O veredicto do TAD resultou em uma amonestação pública a Álvarez, após a denúncia de Alcaine ao Conselho Superior de esportes (CSD) e um pedido formal feito ao tribunal pelo presidente José Manuel Rodríguez Uribes. O pedido sustentava que a presidente poderia ter cometido uma infração administrativa ao conduzir a assembleia onde a moção de censura a Alcaine seria votada, por ser, segundo a acusação, “indiciariamente” contrária aos Estatutos da Liga F (artigo 36).

Normas em questão

O artigo em questão estipula que a assembleia deve ser presidida pela Vice-Presidência, a menos que a moção de censura seja contra essa posição, ou, na ausência da Vice-Presidência, por um representante do clube mais antigo presente. A normativa ainda menciona que a Presidência deve ser ouvida, salvo renúncia ou ausência.

Beatriz Álvarez defendeu sua posição, alegando que não cometeu infrações. Segundo ela, a norma apenas a impedia de presidir a assembleia se a moção de censura fosse direcionada a ela. Ela afirmou que agiu conforme as orientações da assessoria jurídica da Liga F. Em sua visão, a conclusão da investigadora do caso, que identificou uma infração, se baseou em uma interpretação excessivamente literal da norma, sem considerar o contexto.

Próximos passos

Álvarez planeja contestar a decisão por meio de um processo contencioso-administrativo, reforçando que deveria ter presidido a assembleia, uma vez que não havia moção contra ela, conforme os regulamentos da liga, de acordo com fontes próximas à presidente.

Motivos de Alcaine

Dos oito motivos apresentados por Alcaine ao CSD, cinco também envolviam o diretor geral Pablo Vilches.
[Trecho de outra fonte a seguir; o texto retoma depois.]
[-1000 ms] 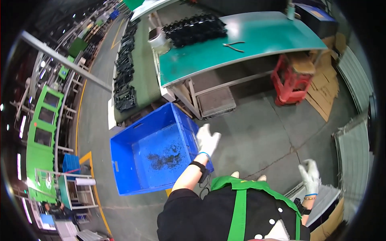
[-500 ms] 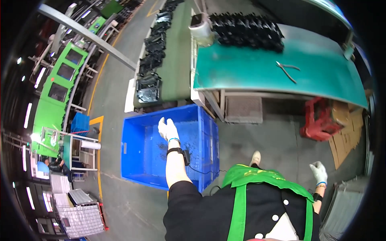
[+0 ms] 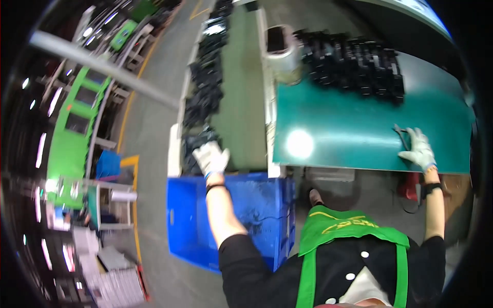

O CSD rejeitou todos os motivos, encaminhando apenas ao TAD a reclamação contra Álvarez pela presidência da assembleia realizada em 25 de junho.

Decisões judiciais

A justiça ordinária negou as solicitações de Alcaine para suspensões cautelares referentes à convocação da assembleia, considerando o acordo ilegal e feito por pessoa não competente, além da falta de participação da Comissão Delegada. Também foram negadas medidas cautelares contra o acordo que resultou no seu afastamento como vice-presidente, ratificadas pela Audiência Provincial de Madrid.

A Liga F convocou a assembleia para votar a moção de censura após a apresentação de um pedido por 11 dos 16 clubes que a compõem, alegando perda de confiança em sua gestão, no início de junho de 2025.